Sizão Machado no Tom Jazz — lançamento do cd Bênção — outubro de 2014

Sizão participou do que podemos chamar de segunda fase da carreira de Djavan, onde a banda Sururu de Capote — homônima a última canção do primeiro álbum gravado por ele — deu nova forma ao seu som. Ao todo, Sizão gravou seis álbuns ao lado de Djavan: Alumbramento (1980); Seduzir (1981); Luz (1982); Lilás (1984); Meu Lado (1986) e Não é Azul, mas é Mar (1987).


No primeiro deles, logo na introdução de Tem Boi na Linha, reconhecemos algo de Luizão Maia na condução e sobretudo, nos acordes, embora seja possível reconhecer a identidade de Machado logo nas primeiras frases. O clássico Meu Bem Querer apresenta certa orquestração cinematográfica bastante curiosa no final da canção. Em Aquele Um, Sizão aplica vibratos e ghost notes que valem a pena ser escutados um a um. Triste Baía da Guanabara é composta por Novelli e Cacaso, o mesmo dos álbuns: Beto Guedes, Danilo Caymmi, Novelli, Toninho Horta e Naná Vasconcelos, Nelson Angelo e Novelli, ambos de 1973. Após a introdução camerística de Seduzir (1981), ouve-se um Jazz Bass nas primeiras notas de Pedro Brasil. À medida que a música se desenvolve, Sizão encaixa slaps e, mais uma vez, certos acordes. Seduzir, música que dá nome ao disco, conta com uma linha bem construída, na qual reconhecemos o significado de acompanhar um cantor. Os destaques dos graves ficam com Jogral, com suas frases idiomáticas; A Ilha, com introdução feita pelo contrabaixo, violão e bateria e Êxtase, com linhas a la Pastorius.

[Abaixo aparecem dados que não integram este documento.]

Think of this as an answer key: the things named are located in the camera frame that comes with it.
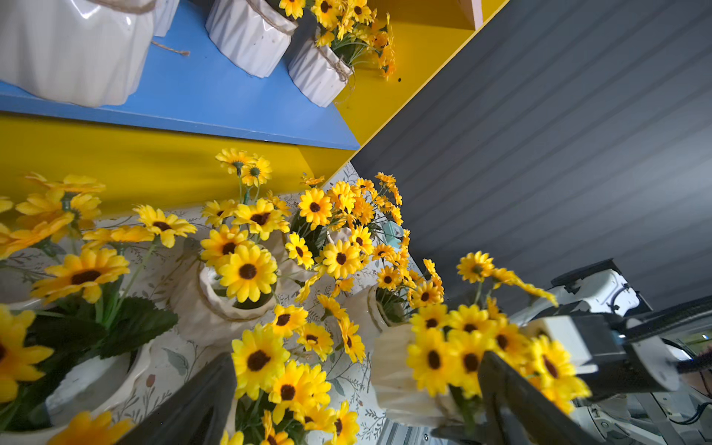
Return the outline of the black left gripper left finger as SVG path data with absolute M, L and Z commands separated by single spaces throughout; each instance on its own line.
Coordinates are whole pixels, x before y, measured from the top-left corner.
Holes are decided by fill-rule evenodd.
M 236 388 L 233 360 L 228 352 L 223 352 L 119 443 L 218 444 Z

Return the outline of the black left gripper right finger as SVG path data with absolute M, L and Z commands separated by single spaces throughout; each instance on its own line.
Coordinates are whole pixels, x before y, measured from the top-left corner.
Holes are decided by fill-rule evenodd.
M 488 444 L 597 443 L 496 353 L 485 352 L 478 380 Z

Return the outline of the sunflower pot taken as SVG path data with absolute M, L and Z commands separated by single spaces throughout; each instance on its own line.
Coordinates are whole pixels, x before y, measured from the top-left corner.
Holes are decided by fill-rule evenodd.
M 51 425 L 49 397 L 70 372 L 94 359 L 136 357 L 140 348 L 172 329 L 177 316 L 131 295 L 140 268 L 125 252 L 146 245 L 146 255 L 172 248 L 196 232 L 189 221 L 146 204 L 134 226 L 99 228 L 100 194 L 93 177 L 70 174 L 53 181 L 32 172 L 43 191 L 14 204 L 13 226 L 1 229 L 1 257 L 37 250 L 50 264 L 33 283 L 37 310 L 1 308 L 1 428 L 31 432 Z
M 363 180 L 361 198 L 372 211 L 367 220 L 360 211 L 352 235 L 372 235 L 373 250 L 366 255 L 363 289 L 344 300 L 352 330 L 375 337 L 406 324 L 419 311 L 444 302 L 441 278 L 432 261 L 421 272 L 411 257 L 411 231 L 402 219 L 403 199 L 394 176 L 380 172 L 376 181 Z

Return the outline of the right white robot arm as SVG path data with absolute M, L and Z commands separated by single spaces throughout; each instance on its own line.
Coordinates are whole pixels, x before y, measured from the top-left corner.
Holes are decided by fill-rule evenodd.
M 600 444 L 711 441 L 711 300 L 655 311 L 612 260 L 552 281 L 557 302 L 512 315 L 560 342 L 591 389 L 574 421 Z

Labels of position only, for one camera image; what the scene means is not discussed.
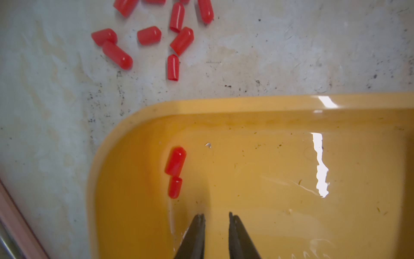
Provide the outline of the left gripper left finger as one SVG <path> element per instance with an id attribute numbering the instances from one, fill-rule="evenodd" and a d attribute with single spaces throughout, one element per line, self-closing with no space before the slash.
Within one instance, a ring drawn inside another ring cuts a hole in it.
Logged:
<path id="1" fill-rule="evenodd" d="M 194 216 L 174 259 L 204 259 L 205 216 Z"/>

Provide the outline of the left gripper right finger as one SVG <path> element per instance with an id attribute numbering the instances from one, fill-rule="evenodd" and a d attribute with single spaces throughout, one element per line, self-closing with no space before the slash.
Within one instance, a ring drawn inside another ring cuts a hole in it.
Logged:
<path id="1" fill-rule="evenodd" d="M 229 254 L 231 259 L 261 259 L 241 218 L 229 213 Z"/>

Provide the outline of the red sleeve cluster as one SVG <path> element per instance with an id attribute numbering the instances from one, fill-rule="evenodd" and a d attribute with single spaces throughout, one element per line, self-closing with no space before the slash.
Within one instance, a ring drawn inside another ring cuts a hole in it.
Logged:
<path id="1" fill-rule="evenodd" d="M 187 152 L 183 147 L 175 147 L 170 152 L 165 173 L 170 176 L 168 196 L 171 199 L 176 199 L 180 195 L 183 182 L 180 178 L 180 174 L 182 172 L 186 157 Z"/>

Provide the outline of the yellow plastic storage box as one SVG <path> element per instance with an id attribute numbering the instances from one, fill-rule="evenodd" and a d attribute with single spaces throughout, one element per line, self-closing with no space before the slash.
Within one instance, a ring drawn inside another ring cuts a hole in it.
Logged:
<path id="1" fill-rule="evenodd" d="M 187 152 L 178 198 L 170 152 Z M 125 118 L 88 177 L 94 259 L 172 259 L 196 214 L 227 259 L 229 213 L 263 259 L 414 256 L 414 95 L 170 101 Z"/>

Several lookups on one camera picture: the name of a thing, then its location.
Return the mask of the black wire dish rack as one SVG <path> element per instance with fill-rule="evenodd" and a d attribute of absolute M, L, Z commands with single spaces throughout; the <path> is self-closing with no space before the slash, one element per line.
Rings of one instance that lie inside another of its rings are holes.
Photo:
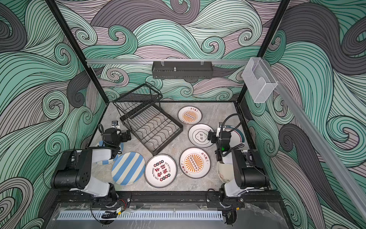
<path fill-rule="evenodd" d="M 163 95 L 150 83 L 144 83 L 112 101 L 120 121 L 156 156 L 183 131 L 183 125 L 161 107 Z"/>

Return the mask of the white plate black motif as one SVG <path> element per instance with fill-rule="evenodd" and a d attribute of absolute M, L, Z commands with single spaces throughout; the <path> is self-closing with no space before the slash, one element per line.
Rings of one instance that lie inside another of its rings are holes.
<path fill-rule="evenodd" d="M 209 125 L 196 124 L 189 129 L 188 138 L 196 147 L 208 148 L 213 144 L 208 139 L 209 132 L 213 132 Z"/>

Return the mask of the green red rimmed plate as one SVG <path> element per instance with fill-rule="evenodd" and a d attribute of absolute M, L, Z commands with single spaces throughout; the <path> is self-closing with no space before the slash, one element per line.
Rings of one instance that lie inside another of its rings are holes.
<path fill-rule="evenodd" d="M 239 144 L 245 145 L 246 139 L 241 130 L 235 129 L 231 132 L 230 147 L 233 148 Z"/>

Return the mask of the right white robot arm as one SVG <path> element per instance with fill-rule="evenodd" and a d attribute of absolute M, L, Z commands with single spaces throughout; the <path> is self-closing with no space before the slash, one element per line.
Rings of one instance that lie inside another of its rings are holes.
<path fill-rule="evenodd" d="M 234 116 L 239 117 L 239 124 L 226 130 L 226 122 Z M 242 195 L 249 192 L 265 191 L 270 185 L 263 161 L 255 155 L 254 150 L 243 150 L 244 143 L 242 142 L 234 147 L 230 146 L 232 132 L 237 130 L 243 122 L 240 114 L 231 114 L 218 124 L 215 132 L 208 132 L 207 140 L 216 145 L 217 162 L 231 165 L 234 173 L 234 178 L 219 189 L 218 202 L 225 209 L 232 207 L 229 205 L 232 199 L 241 201 Z"/>

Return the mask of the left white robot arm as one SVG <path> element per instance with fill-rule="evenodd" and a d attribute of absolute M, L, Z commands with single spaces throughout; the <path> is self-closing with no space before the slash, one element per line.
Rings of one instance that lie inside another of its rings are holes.
<path fill-rule="evenodd" d="M 92 164 L 108 165 L 122 154 L 121 144 L 132 139 L 129 130 L 117 128 L 103 129 L 102 145 L 82 150 L 69 149 L 61 153 L 61 158 L 51 178 L 51 188 L 62 191 L 81 191 L 99 199 L 107 208 L 117 204 L 118 194 L 113 184 L 100 181 L 92 176 Z"/>

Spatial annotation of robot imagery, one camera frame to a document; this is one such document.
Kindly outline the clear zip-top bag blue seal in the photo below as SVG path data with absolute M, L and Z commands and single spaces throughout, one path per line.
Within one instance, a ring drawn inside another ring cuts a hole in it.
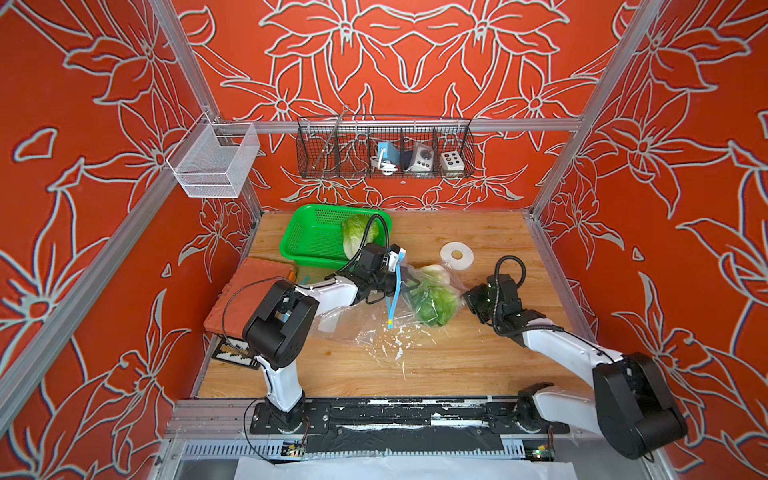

Economia. Talvez em termos próprios do contrabaixo, seja essa a palavra que resume toda a Luz (1982) do quinto álbum. Com a reconhecida gaita de Stevie Wonder em Samurai, Djavan abre o disco de forma magistral. Vale lembrar: ao relançar o disco, as faixas Pétala e Samurai (1 e 6), trocaram de lugar. Abraham Laboriel, reconhecido mundialmente, guarda em sua extensa discografia mais de quatro mil gravações, tendo gravado metade das faixas deste álbum.

Abraham Laboriel 

Os pontos culminantes das canções, ou melhor, a maneira como este simpático mexicano seleciona as notas em determinados trechos, chama atenção. Exemplo disso são os únicos dois slaps tocados em Açaí, em 1 '57’’ e em 4' 11 ", e em outra ocorrência da técnica em  4 '25’’, mas no caso, a música caminha para o fade out. Bons tempos em que tal recurso era usado, não é mesmo? Ademais, a expertise em usar a técnica consagrada a grandes baixistas parece ser a responsável por seu destaque em momentos oportunos. Reparem bem na sutilíssima risada solta aos 3 '26’’, logo após Djavan cantar “la passion”, única palavra dita no idioma vizinho ao longo da canção. Por outro lado, em Esfinge, a ocorrência dos slaps é maior, mas sem se tornar o que será a próxima canção. Essa, sim, gravada por Sizão Machado, se transforma num carnaval da técnica usada de modo a conferir ao executante a primazia do bom gosto. Por último, a introdução de Capim, também gravada por Sizão, é um excelente recurso aos professores que pretendem ensinar e aos estudantes que visam aprender o piparote percussivo.